# Your task
The lines to copy from the listing below are those that contain the string "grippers".

# Information shown
──────────────────────────────
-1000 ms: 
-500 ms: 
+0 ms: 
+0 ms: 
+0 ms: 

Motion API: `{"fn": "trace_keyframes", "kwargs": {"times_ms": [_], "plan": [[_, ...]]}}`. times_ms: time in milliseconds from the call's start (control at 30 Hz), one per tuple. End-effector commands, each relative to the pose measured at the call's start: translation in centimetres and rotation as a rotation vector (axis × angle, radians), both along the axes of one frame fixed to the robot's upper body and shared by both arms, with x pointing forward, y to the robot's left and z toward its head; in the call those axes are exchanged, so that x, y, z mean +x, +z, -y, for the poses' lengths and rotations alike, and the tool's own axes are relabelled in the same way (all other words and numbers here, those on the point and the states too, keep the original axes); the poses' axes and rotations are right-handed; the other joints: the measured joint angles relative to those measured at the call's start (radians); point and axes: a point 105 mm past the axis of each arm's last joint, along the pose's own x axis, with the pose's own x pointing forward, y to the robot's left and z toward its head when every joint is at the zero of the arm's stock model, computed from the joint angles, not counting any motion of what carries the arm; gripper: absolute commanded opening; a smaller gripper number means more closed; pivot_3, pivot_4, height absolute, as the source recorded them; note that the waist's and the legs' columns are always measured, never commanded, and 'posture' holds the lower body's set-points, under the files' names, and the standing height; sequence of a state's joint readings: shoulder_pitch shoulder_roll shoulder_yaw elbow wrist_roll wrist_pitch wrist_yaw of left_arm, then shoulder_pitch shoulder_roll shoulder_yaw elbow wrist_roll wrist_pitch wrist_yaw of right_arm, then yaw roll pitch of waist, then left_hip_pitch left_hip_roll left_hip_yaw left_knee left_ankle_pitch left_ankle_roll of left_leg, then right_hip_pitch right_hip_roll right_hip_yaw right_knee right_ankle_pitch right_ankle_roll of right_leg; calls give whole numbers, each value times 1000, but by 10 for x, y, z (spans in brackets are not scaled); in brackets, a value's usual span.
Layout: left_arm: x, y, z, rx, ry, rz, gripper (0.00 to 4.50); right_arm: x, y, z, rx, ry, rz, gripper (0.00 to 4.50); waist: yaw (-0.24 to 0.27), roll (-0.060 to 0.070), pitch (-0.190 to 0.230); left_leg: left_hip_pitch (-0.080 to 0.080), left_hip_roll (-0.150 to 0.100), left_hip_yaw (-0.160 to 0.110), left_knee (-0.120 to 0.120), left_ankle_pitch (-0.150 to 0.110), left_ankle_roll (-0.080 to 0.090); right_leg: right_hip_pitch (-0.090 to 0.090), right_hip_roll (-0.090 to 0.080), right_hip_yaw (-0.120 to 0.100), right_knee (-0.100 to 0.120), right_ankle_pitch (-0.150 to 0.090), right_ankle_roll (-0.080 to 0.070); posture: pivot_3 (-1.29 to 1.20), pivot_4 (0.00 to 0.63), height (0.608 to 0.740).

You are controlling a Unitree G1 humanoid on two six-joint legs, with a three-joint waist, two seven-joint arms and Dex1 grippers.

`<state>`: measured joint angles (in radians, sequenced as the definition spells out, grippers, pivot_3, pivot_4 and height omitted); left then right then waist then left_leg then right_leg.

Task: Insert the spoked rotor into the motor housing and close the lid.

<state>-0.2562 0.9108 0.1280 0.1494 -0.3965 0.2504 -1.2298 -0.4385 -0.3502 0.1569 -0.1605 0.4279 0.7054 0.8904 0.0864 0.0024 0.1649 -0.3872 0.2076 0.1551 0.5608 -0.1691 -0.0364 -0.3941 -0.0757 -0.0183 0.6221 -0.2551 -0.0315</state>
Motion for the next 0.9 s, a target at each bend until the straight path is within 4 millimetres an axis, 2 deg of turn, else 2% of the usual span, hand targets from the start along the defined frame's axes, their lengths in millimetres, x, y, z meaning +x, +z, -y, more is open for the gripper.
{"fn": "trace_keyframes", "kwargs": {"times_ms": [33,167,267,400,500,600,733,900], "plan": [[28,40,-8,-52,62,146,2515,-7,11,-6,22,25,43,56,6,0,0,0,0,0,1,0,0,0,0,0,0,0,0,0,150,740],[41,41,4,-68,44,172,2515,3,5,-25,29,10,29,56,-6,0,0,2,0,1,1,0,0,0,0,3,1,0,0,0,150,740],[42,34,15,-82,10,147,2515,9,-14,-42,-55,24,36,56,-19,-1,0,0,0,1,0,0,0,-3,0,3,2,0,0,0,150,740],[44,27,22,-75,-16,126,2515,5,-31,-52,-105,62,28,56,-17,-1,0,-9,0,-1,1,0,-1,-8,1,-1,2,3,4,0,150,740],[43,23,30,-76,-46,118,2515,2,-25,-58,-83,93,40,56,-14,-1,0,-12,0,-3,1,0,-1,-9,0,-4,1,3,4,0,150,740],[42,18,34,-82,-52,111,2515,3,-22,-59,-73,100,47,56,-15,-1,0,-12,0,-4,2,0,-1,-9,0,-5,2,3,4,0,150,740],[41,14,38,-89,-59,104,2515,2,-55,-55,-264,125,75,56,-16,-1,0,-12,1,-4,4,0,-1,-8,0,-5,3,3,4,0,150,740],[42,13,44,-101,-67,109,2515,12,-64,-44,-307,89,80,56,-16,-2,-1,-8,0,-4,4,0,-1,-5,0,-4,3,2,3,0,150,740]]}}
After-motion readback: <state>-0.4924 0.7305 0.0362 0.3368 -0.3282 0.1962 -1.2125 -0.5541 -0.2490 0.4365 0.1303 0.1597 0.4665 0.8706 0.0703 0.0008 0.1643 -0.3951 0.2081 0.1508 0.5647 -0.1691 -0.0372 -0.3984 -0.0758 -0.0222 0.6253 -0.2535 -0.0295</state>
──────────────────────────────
# Answer section
You are controlling a Unitree G1 humanoid on two six-joint legs, with a three-joint waist, two seven-joint arms and Dex1 grippers.
`<state>`: measured joint angles (in radians, sequenced as the definition spells out, grippers, pivot_3, pivot_4 and height omitted); left then right then waist then left_leg then right_leg.

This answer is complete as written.